全部士兵皆是集中在誓师台下,注视着台上的林子笺。

“将士们,几十年来,我大华受尽胡人屈辱,他们烧杀抢掠,无恶不作,肆意蹂躏,践踏我大华边疆,民不聊生,涂炭生灵。他们杀害我们的父母,使尚在襁褓中的孩子夭折,甚至随意侮辱残杀我们的妻子儿女。千年大华,泱泱国土,怎能容忍这般强盗之行!犯我大华者,虽远必诛!”

“犯我大华者,虽远必诛!”营中响起震耳欲聋的呐喊,仿佛郁积了无尽的怒火,在那一刻陡然爆发。

待到喊声渐息,林子笺又是发话:“如今,我将率领一支奇兵,攀过贺兰山,直达胡人后方,将其一举攻溃!在此期间,兴庆是我们最后一道防线,如若失守,一切都失去了意义。告诉我,你们能否保护自己的国家!“

“能!“

“决心未明!“

“能!能!能——“

众兵士皆是举器长呐,豪气干云,气势非凡。

……

“你确定要去?“

林子笺收拾着行囊,柳青璇问道。

“今天柳军师居然亲自来我帐中,三生有幸啊!“

“少贫,我问你,有几成胜算?“

“怎么都问这个?“林子笺无奈苦笑,”放心吧,死不了。“

“我问你有几成胜算!”柳青璇有些心急。

“莫急,莫急,待我算算。”说完,他开始拣起手指装模做样算道,“放心,有五成呢。
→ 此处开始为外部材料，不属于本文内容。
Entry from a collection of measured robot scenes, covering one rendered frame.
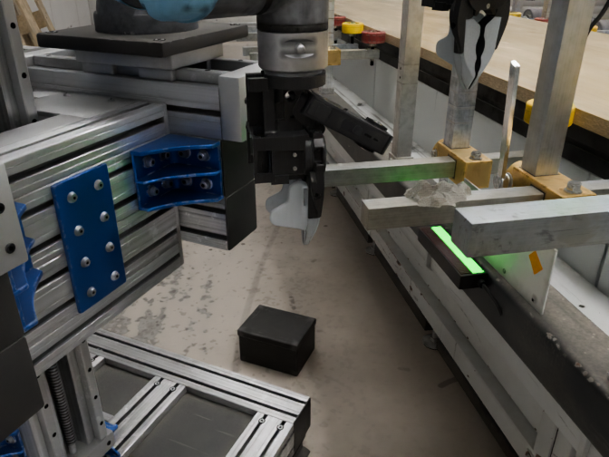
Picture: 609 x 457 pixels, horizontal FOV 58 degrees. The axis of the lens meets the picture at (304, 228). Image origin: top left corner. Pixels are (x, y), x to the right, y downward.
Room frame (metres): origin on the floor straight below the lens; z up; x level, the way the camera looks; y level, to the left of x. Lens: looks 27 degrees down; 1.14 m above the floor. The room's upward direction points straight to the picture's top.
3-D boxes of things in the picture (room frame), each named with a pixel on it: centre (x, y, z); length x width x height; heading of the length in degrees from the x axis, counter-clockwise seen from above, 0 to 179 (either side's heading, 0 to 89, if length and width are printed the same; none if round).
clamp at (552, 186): (0.70, -0.33, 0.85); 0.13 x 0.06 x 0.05; 11
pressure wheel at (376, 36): (1.94, -0.23, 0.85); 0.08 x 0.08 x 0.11
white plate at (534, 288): (0.75, -0.30, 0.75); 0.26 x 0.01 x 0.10; 11
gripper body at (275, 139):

“

“只有五成……”柳青璇喃喃。

林子笺苦笑,转头收拾起东西,眼角余光却是瞟到桌上的纸团和玉笛。

他走近拿起两样东西,欲塞入背囊。

“你还会吹箫?”柳青璇见状,问道。

“这是箫?”林子笺挠头问道。

柳青璇轻叹,走过接去那支“笛”:“你数数,有几个孔。”

林子笺接过,数着:“一,二,三,四,五,六,七,八,八个。“

“笛六孔,萧八孔,且笛声轻飘,空灵婉转,吹奏时需要笛膜,萧声低沉,不需笛膜,此乐理常识,你不知?”

林青璇语气中似乎多了不可思议的意味。

“确不知,多谢柳军师赐教。”说完,林子笺就欲伸手接过玉萧。

柳青璇一笑,玉手一收,便是躲过林子笺大手。

就当他再欲伸手抢夺时,却见柳青璇将萧孔轻触着双唇,微闭凤目,缓缓吹奏,顿时,一道清丽无比的轻音将林子笺缠绕,似是摄去了魂魄。